Pleistoceno televisivo

Rosa palo
ROSA PALO

En verano el mundo se descompone, se viene abajo. Nada está en su sitio. Los que necesitamos la rutina exterior para aplacar nuestro caos interior nos sentimos fuera de juego en cuanto salimos de casa: nos descolocamos y nos desorientamos más que Paquirrín en una biblioteca. Echamos de menos nuestras cosas, las que están hechas a nosotros, las que nos tranquilizan y hacen del mundo un lugar civilizado: el sofá, la cafetera, la almohada. Echo de menos hasta la televisión: en la playa tengo una tele tan vieja que, si me descuido, sintonizo 'Esta noche... fiesta' y me encuentro a Lola Flores buscando su pendiente en el Florida Park y diciéndole al público «Ustedes me lo vais a devolver porque mi trabajito me ha costao». Y no me extrañaría nada, porque la televisión en verano vuelve al Pleistoceno. O a los 90, que es peor. Nos castigan con reposiciones, refritos y telefilmes con títulos de libros de supermercado ('Sentencia final', 'Inocencia perversa' o 'Falsa atracción'). Y, si hacen algún programa nuevo, anuncian unos formatos que te hielan la sangre, con un elenco de invitados tan cutre que más parece una rueda de reconocimiento, dígase de cantantes venidos a menos y periodistas venidos a más dispuestos a discutir sobre temas de calado tan profundo como si las mujeres que hablan de sexo gustan o asustan. Amárrame esos pavos. Y ciérrales el pico con cinta americana.

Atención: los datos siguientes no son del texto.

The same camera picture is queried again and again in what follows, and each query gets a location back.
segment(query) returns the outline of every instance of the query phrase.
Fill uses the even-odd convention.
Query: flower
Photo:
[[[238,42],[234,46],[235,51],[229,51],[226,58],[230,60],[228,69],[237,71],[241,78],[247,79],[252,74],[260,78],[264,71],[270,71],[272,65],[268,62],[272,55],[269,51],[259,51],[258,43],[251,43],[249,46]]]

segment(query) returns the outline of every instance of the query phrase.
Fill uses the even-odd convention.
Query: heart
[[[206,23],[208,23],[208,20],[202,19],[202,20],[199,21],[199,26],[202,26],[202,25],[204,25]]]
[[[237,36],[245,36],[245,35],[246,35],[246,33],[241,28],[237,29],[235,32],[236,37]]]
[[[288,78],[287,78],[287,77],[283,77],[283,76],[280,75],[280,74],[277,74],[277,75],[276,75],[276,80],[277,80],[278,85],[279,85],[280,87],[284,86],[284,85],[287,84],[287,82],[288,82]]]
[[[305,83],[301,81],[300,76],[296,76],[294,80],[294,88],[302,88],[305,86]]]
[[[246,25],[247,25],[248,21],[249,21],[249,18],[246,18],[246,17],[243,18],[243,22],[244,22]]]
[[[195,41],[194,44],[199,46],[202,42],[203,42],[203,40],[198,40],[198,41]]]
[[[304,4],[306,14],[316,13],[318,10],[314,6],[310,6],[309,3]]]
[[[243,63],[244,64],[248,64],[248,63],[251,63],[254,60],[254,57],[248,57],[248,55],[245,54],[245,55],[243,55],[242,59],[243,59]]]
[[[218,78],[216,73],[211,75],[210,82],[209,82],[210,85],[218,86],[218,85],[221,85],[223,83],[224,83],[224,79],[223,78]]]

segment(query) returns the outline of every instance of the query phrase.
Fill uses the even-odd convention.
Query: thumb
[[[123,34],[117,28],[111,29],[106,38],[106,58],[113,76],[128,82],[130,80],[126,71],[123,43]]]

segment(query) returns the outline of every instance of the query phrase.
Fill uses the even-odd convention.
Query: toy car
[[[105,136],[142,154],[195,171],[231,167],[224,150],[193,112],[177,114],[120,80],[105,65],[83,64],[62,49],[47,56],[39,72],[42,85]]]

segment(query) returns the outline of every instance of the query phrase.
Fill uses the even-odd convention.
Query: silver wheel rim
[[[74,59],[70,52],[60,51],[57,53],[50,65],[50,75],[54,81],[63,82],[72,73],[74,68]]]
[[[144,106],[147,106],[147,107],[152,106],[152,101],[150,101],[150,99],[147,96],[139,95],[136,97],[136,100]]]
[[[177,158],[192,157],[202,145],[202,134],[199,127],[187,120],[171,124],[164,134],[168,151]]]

Pero para volver a la televisión de los 90, me quedo con la de los 70 y con Lola Flores buscando el pendiente mientras cantaba «Yo tengo mi partidito que segurito que va a ganar, y a todos pido que voten por el partido por la mitad». Y a continuación pedía un puesto en el Gobierno para El Cordobés o una embajada en Lisboa para Juanito Valderrama. La Faraona, siempre profética: partidito por la mitad está el Partido Popular, que hoy declara Rajoy como testigo en el caso Gürtel. Y partidita por la mitad está Cataluña, gracias a una irresponsable lucha por el poder disfrazada de independentismo. Mejor nos hubiera ido de haber hecho caso a las propuestas de Lola Flores. Aunque no sé que pintaba Valderrama en Lisboa, la verdad.